GPS requires line of sight to satellites orbiting the planet. The great advantage of this is that it works seamlessly all over the world, without needing to be connected to a cellular or Wi-Fi network. This works well in open areas but in built-up areas with tall buildings, or in underground tunnels, the system can fall apart.
Combining GPS with phones allowed ‘Assisted GPS’, which uses cell-tower data to increase speed and reliability in built-up areas. Further enhancements have also been made using Wi-Fi hotspot location data and ‘inertial navigation’ – you know where you were when you lost the signal so you can work out roughly where you are now – but no one has been able to accurately and affordably solve the problem of tunnels. Until now.
Waze, the crowd-sourced traffic routing app company, has set about fixing this problem using Bluetooth beacons. The idea is simple. By equipping tunnels with Bluetooth beacons, which can be detected by smartphones, you eliminate the GPS blind spots. The Waze beacons cost around $1,200 per mile of tunnel and so present a much more cost-effective solution than other technologies.
Inertial navigation is great if the traffic is flowing through the tunnel smoothly but it’s not great if traffic is speeding up and slowing down. And if you have tunnels with exits, you really need a more accurate solution.
The Waze beacons, based on Google’s Eddystone beacon technology, are placed approximately 40 meters apart, giving a location accuracy of around 20 meters. This is more than good enough for mapping and for finding location in case of emergency.
The beacons, currently being trialed in Pittsburgh and Tel Aviv, are a great example of how Bluetooth can solve problems that other technologies struggle with, and add value to existing solutions.
Perhaps the main problem with this is for users concerned about privacy. Users will have to have Bluetooth enabled on their phones for this to work, and grant permission to the app to access it. Communicating with the beacons can potentially allow locations to be tracked in ways that pure GPS can’t be.
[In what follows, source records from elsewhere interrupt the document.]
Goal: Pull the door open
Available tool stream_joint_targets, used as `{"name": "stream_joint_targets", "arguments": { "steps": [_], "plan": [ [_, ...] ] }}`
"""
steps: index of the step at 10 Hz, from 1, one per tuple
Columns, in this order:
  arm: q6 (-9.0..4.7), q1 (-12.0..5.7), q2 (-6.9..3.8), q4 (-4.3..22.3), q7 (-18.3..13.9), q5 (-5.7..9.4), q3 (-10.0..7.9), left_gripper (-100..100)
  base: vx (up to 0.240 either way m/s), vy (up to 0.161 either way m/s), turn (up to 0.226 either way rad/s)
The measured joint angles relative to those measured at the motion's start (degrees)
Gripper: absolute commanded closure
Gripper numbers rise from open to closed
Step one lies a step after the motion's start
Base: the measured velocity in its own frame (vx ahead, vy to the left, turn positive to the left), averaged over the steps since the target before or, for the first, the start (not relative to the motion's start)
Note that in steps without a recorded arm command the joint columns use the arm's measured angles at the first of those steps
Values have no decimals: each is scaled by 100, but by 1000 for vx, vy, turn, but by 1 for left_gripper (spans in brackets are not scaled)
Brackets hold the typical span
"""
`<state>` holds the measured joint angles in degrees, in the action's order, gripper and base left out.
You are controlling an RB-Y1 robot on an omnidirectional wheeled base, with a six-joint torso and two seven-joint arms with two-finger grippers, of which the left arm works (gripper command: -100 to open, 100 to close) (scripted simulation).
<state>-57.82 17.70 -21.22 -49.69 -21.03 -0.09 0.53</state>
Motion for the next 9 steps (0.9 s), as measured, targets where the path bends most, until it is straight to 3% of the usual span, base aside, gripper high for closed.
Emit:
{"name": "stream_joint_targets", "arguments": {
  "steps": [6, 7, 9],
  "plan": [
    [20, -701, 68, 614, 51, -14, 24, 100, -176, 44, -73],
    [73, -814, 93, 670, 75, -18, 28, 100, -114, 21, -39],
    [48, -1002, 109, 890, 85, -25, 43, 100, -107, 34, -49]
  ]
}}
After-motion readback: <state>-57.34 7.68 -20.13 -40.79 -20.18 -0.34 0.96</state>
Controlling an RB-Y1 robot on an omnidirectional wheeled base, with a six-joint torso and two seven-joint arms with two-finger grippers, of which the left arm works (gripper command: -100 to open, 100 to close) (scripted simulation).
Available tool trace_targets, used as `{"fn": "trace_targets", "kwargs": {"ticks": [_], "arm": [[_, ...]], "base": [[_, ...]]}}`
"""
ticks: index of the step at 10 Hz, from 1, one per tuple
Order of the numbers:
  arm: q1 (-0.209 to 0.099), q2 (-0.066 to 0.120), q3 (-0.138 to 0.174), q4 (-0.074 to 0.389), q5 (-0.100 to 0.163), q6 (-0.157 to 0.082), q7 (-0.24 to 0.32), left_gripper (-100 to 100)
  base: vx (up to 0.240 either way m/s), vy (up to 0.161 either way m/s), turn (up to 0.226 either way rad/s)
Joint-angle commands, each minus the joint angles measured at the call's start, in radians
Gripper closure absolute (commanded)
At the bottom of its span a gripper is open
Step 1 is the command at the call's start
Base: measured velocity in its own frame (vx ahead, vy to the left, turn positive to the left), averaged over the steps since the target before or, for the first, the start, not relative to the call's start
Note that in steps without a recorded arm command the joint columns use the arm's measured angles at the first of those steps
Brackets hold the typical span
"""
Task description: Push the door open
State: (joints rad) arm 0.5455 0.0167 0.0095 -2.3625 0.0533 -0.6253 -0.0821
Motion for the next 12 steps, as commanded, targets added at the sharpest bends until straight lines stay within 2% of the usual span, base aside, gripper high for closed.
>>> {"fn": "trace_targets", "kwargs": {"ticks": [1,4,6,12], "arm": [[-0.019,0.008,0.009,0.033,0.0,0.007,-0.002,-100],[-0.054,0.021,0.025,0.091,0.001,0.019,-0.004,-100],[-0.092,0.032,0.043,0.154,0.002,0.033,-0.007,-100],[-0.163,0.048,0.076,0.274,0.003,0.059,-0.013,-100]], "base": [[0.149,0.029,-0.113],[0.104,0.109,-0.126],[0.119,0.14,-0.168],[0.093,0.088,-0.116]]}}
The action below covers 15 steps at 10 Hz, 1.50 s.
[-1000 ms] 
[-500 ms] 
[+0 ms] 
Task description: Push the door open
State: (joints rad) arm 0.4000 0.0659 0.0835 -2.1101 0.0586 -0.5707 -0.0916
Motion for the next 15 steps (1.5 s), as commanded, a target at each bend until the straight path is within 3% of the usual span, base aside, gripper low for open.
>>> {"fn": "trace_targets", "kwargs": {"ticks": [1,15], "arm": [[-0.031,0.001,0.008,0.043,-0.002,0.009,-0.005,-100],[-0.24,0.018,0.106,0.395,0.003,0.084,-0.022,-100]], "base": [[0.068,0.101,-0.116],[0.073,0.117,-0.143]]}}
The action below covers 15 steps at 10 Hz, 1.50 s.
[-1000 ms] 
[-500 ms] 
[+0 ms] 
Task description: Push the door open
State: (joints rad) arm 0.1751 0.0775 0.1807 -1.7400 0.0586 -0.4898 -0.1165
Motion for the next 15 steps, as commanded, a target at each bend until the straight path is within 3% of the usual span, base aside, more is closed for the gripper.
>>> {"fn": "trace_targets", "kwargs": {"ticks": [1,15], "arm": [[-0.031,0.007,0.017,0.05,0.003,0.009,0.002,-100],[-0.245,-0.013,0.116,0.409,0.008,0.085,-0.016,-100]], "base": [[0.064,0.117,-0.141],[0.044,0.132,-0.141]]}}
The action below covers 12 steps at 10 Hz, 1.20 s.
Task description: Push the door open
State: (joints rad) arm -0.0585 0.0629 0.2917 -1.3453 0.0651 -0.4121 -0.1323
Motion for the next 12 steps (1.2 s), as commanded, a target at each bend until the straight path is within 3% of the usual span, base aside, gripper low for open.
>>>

Most users will be happy to have a more accurate mapping system and users who are concerned that much about privacy will probably not be using it anyway.
This system is likely to prove successful for Waze and also lead to more examples of companies using Bluetooth low energy to improve indoor location services.
It is already possible for beacons to transmit their location directly in their signal, but will private companies who own the beacons allow secure and untraceable location services like GPS does?